The insured attending felt the patient was competent when she nodded her consent for a blood transfusion. He contacted the hospital's in-house counsel, who recommended doing “what was medically necessary.” The patient’s husband, who had a handwritten note from his wife stating “please don’t let me die,” gave oral permission for the blood transfusion.
After permission was obtained, the patient was taken to surgery and given blood transfusions. Over a four month hospitalization, the patient underwent more than 20 procedures with more than 30 transfusions.
Claim Sequence
The patient filed a lawsuit against the resident, the surgeon, and the institution alleging that the transfusion of blood products against her will constituted battery, and a civil rights violation. Prior to trial, the institution was dropped from the suit.
Disposition
The case went to trial where the jury found in favor of the defendant physicians.
Analysis
- Family members and Jehovah’s Witnesses testified that the blood transfusions disregarded the patient’s wishes.

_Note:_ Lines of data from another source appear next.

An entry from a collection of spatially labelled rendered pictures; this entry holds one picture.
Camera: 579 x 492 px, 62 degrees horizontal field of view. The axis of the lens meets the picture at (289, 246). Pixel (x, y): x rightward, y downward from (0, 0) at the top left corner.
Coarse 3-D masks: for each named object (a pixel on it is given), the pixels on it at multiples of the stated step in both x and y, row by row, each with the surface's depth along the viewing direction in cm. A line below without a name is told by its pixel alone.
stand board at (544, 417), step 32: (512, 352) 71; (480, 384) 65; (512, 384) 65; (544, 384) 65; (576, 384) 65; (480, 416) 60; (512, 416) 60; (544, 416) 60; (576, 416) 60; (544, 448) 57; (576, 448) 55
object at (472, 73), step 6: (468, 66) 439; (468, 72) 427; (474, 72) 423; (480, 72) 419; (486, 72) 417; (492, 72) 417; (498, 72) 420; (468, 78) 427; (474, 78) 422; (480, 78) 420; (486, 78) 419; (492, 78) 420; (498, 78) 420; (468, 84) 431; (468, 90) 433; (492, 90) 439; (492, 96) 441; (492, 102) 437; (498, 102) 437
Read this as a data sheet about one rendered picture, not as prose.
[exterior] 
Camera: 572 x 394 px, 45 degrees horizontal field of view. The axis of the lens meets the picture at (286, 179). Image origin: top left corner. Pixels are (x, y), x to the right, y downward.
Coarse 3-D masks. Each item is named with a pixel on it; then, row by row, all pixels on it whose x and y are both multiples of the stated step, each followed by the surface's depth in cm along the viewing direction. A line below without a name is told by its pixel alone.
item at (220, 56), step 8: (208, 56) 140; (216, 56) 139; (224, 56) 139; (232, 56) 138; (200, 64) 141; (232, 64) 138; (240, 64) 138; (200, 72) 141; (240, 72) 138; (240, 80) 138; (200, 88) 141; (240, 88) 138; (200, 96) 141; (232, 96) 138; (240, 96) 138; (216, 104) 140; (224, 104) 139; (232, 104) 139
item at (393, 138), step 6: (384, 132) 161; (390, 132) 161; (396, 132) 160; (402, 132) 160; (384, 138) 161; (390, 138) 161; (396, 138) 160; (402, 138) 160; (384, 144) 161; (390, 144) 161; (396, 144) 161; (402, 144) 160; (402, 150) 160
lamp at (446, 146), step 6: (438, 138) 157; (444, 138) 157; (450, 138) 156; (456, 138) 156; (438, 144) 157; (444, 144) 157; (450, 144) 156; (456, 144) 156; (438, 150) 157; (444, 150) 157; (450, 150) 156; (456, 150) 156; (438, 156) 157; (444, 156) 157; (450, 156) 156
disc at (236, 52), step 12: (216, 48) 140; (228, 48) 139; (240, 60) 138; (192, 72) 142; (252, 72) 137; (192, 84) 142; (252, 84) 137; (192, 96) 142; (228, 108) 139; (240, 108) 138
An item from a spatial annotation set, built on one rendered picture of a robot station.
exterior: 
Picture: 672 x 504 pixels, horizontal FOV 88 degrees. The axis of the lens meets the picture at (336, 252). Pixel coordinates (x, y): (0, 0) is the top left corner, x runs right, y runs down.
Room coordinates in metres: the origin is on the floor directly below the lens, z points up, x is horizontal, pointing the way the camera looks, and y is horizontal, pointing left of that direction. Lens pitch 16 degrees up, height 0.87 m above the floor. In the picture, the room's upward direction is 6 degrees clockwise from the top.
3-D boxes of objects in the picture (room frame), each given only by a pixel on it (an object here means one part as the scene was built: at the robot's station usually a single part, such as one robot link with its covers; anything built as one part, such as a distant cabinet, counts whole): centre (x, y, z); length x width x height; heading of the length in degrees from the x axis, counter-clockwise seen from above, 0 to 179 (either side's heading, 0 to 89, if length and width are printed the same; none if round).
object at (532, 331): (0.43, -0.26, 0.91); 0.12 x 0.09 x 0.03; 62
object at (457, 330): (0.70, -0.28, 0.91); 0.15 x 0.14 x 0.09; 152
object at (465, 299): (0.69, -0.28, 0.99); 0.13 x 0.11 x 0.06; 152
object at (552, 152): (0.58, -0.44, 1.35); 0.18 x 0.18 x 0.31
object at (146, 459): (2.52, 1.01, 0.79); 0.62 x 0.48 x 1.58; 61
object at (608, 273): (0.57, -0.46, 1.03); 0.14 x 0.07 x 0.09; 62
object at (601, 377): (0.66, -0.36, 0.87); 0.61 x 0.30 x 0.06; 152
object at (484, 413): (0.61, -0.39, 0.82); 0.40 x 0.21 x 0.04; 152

Generally, refusal of blood and blood products by a competent adult must be respected and may only be overridden by a court order, in non-emergency situations. Involving the institution's legal counsel or medical ethics committee can help clarify the decision making during emergencies. - If previously treating providers knew this patient’s wishes about blood transfusion, discussion and documentation of her preference could have been helpful in this emergency.
Such a discussion should be considered for patients with chronic diseases that may lead to emergency situations (e.g., such as whether an asthma patient would want to be intubated). - Consent was obtained from the patient while she was intubated and sedated. In her complaint, the patient argued that the consent process should have taken place before her intubation, or that her sedation should have been “lightened” to enable her participation.

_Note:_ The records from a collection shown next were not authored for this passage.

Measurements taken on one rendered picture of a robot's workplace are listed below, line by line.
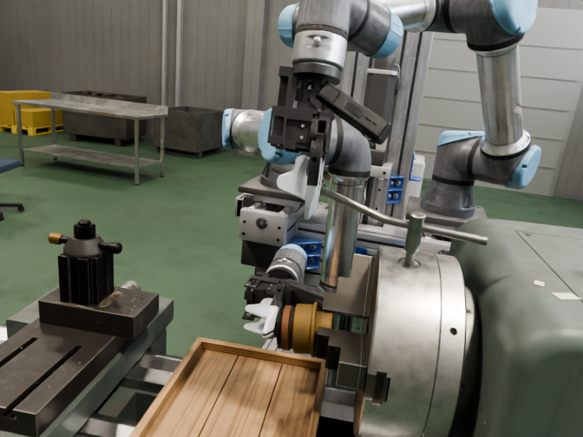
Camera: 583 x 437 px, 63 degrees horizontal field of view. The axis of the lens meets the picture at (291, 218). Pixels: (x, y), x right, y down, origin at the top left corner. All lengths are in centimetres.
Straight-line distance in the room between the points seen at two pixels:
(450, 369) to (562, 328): 16
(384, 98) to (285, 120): 81
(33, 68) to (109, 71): 183
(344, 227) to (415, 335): 44
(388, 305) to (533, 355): 19
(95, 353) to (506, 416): 69
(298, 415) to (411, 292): 37
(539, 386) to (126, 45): 984
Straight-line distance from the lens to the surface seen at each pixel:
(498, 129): 124
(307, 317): 80
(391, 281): 71
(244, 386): 102
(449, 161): 136
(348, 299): 82
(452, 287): 73
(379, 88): 145
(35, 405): 88
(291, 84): 69
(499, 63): 114
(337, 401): 106
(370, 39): 77
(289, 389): 102
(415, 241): 72
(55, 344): 102
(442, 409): 72
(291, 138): 66
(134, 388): 109
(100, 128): 898
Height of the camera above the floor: 149
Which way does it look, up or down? 17 degrees down
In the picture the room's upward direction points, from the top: 6 degrees clockwise
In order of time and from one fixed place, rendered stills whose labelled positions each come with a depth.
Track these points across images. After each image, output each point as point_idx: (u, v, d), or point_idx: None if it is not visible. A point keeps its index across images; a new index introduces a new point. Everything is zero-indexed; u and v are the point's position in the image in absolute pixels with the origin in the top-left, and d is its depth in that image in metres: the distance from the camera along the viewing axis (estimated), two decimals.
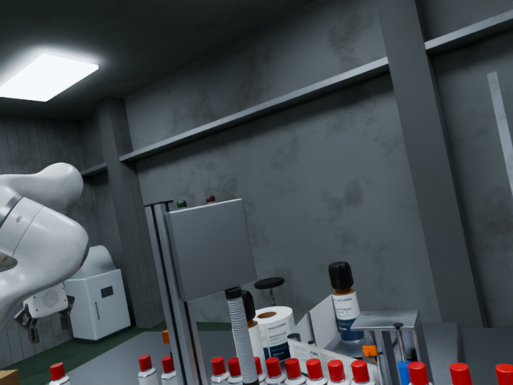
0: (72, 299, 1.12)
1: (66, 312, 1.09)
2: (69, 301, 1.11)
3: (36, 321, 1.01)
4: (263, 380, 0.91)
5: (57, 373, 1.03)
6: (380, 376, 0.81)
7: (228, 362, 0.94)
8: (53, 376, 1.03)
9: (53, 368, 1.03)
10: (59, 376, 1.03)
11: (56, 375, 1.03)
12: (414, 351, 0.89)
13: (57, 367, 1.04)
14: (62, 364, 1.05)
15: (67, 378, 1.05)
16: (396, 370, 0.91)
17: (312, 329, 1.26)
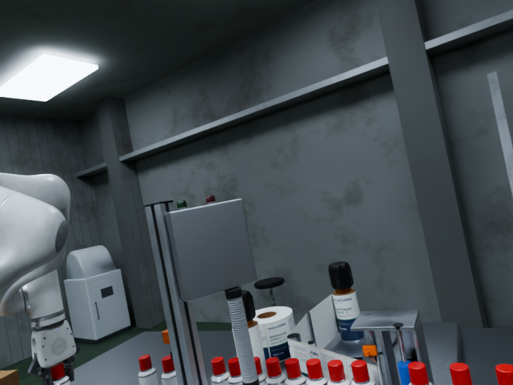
0: (77, 349, 1.10)
1: (69, 363, 1.07)
2: (75, 351, 1.10)
3: (50, 370, 1.02)
4: (263, 380, 0.91)
5: (57, 373, 1.03)
6: (380, 376, 0.81)
7: (228, 362, 0.94)
8: (53, 376, 1.03)
9: (53, 368, 1.03)
10: (59, 376, 1.03)
11: (56, 375, 1.03)
12: (414, 351, 0.89)
13: (57, 367, 1.04)
14: (62, 364, 1.05)
15: (67, 378, 1.05)
16: (396, 370, 0.91)
17: (312, 329, 1.26)
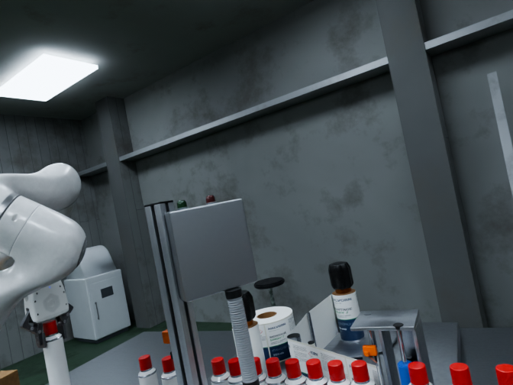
0: (70, 308, 1.11)
1: (62, 320, 1.07)
2: None
3: (42, 325, 1.02)
4: (263, 380, 0.91)
5: (50, 329, 1.04)
6: (380, 376, 0.81)
7: (228, 362, 0.94)
8: (45, 331, 1.04)
9: (45, 324, 1.04)
10: (51, 332, 1.04)
11: (48, 331, 1.04)
12: (414, 351, 0.89)
13: (50, 324, 1.04)
14: (54, 321, 1.05)
15: (59, 334, 1.05)
16: (396, 370, 0.91)
17: (312, 329, 1.26)
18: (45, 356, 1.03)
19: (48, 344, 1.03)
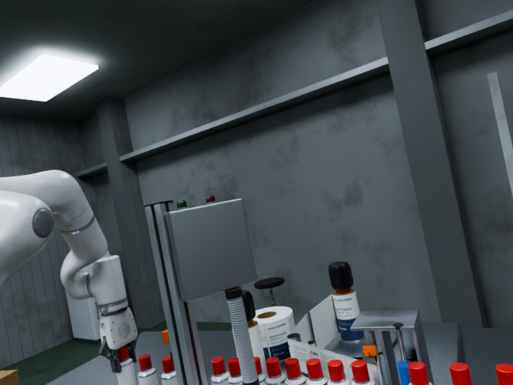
0: (137, 334, 1.19)
1: (132, 346, 1.16)
2: None
3: (117, 352, 1.11)
4: (263, 380, 0.91)
5: (123, 354, 1.12)
6: (380, 376, 0.81)
7: (228, 362, 0.94)
8: (118, 357, 1.12)
9: (118, 351, 1.12)
10: (124, 357, 1.13)
11: (121, 357, 1.12)
12: (414, 351, 0.89)
13: (123, 350, 1.13)
14: (126, 347, 1.14)
15: (131, 360, 1.14)
16: (396, 370, 0.91)
17: (312, 329, 1.26)
18: (119, 380, 1.12)
19: (122, 368, 1.11)
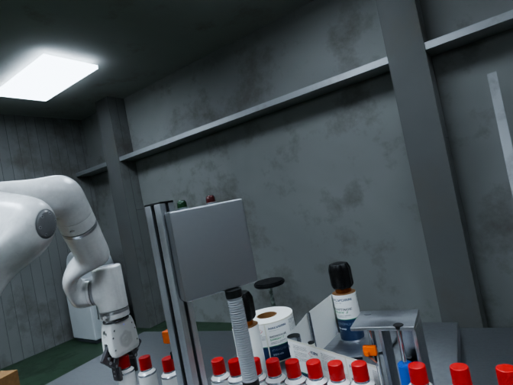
0: (139, 341, 1.19)
1: (133, 354, 1.16)
2: None
3: (118, 360, 1.11)
4: (263, 380, 0.91)
5: (124, 363, 1.12)
6: (380, 376, 0.81)
7: (228, 362, 0.94)
8: (120, 366, 1.12)
9: (120, 358, 1.12)
10: (126, 366, 1.13)
11: (123, 365, 1.12)
12: (414, 351, 0.89)
13: (124, 357, 1.13)
14: (127, 355, 1.14)
15: (133, 368, 1.14)
16: (396, 370, 0.91)
17: (312, 329, 1.26)
18: None
19: (124, 376, 1.11)

If possible, the consent discussion should be conducted before the patient undergoes procedures or drugs that limit his/her ability to reason and/or communicate. A non-spoken/non-written consent (e.g., nodding) should be carefully documented in the record along with the names of any identified witnesses. - Based on a note written by the patient to her husband, her husband gave permission for her blood transfusion.
Any mentally competent person 18 years or older has the right to consent to his/her own medical treatment, and is the only person whose consent is valid. Consent given by proxy should be documented (i.e., a copy of her note should have been added to her medical file). - This patient was treated with multiple procedures and transfusions based on a single act of consent.
Generally, clinicians are not required to engage patients in an informed consent discussion for each occurrence of a repetitive procedure or treatment, as long as the clinical indications and risks are unchanged. However, when the initial consent occurs in the midst of an emergency, and the treatment consented to must be repeated during subsequent care, the consent process should be revisited and documented.